Ahora, en Tras la sombra de un indicio, busco hacer lo mismo con Videl. Deseo ver qué cosas haría Videl al verse derrotada por las circunstancias, ver qué acciones lleva a cabo aunque no sean correctas. Videl es para mí un personaje muy noble, pero ella no es perfecta. Como todo ser humano se puede equivocar, y quiero verla levantándose luego de caer muy pero muy bajo.
Es un fic raro, yo mismo me lo digo cuando pienso en cada capítulo. Pero ya iremos viendo que pasa con Gohan, Videl y Shapner. Todo girará alrededor de ellos tres, pretendo mostrar sus motivaciones y pensamientos, y más adelante, las repercusiones que se generarán por las equivocaciones que tendrán. Van a tropezar mucho, pero confío en redimirlos al final.

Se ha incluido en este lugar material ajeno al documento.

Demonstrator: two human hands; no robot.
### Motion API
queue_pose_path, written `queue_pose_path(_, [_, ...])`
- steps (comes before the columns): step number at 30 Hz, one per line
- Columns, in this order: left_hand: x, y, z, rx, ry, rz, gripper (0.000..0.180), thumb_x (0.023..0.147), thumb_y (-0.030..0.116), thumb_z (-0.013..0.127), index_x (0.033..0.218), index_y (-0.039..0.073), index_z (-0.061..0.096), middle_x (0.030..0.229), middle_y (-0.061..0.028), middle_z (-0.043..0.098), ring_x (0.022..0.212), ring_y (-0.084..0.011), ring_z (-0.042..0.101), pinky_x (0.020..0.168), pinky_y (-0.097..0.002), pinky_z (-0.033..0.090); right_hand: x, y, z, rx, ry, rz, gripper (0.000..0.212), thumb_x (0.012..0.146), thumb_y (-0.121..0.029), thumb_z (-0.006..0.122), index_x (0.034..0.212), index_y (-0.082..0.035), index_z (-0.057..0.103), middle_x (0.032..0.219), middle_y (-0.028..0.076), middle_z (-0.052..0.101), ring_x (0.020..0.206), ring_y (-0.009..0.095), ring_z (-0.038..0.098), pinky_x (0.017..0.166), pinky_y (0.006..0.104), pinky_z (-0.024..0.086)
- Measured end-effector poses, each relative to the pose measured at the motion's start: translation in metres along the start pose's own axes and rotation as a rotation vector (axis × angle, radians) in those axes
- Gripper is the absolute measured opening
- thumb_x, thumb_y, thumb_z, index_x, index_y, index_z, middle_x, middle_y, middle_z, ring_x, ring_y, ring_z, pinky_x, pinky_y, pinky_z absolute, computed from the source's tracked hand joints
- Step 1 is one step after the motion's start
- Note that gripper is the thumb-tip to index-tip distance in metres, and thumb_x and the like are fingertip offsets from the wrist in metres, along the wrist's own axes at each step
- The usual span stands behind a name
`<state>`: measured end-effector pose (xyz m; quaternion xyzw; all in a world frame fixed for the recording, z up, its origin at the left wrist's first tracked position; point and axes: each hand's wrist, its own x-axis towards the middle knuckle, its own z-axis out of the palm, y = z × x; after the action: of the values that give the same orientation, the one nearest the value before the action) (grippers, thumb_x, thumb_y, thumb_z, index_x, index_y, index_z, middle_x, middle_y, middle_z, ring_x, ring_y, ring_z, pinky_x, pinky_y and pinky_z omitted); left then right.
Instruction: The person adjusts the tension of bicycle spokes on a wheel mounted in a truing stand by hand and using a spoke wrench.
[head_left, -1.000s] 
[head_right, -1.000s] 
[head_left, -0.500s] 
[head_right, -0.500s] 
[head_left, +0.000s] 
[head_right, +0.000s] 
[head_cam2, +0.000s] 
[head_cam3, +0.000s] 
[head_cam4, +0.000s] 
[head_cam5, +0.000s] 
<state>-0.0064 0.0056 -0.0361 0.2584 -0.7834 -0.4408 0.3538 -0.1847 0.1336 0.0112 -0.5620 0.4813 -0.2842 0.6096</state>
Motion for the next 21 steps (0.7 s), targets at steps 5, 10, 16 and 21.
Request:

Bueno, espero haberme dado a entender. En palabras más simples, este es un proyecto difícil pero interesante de desarrollar. Les doy mi infinita gratitud a Vanessa neko chan, Ferunando, HnW, ByaHisaFan, Bgfp, Brithany-san, Majo24 y a Linkyiwakura por obsequiarme sus comentarios en el capítulo anterior.
Y para terminar quisiera recomendarles a Brithany-san y a Bgfp, quienes comentan de forma anónima, que abran una cuenta en la página ya que así podría agradecerles directamente por sus comentarios, tal y como lo hago con todos aquellos que me honran al regalarme su opinión. Les agradezco sus reviews y en verdad me gustaría poder responderles en persona por sus palabras.
Gracias por leer y hasta la próxima.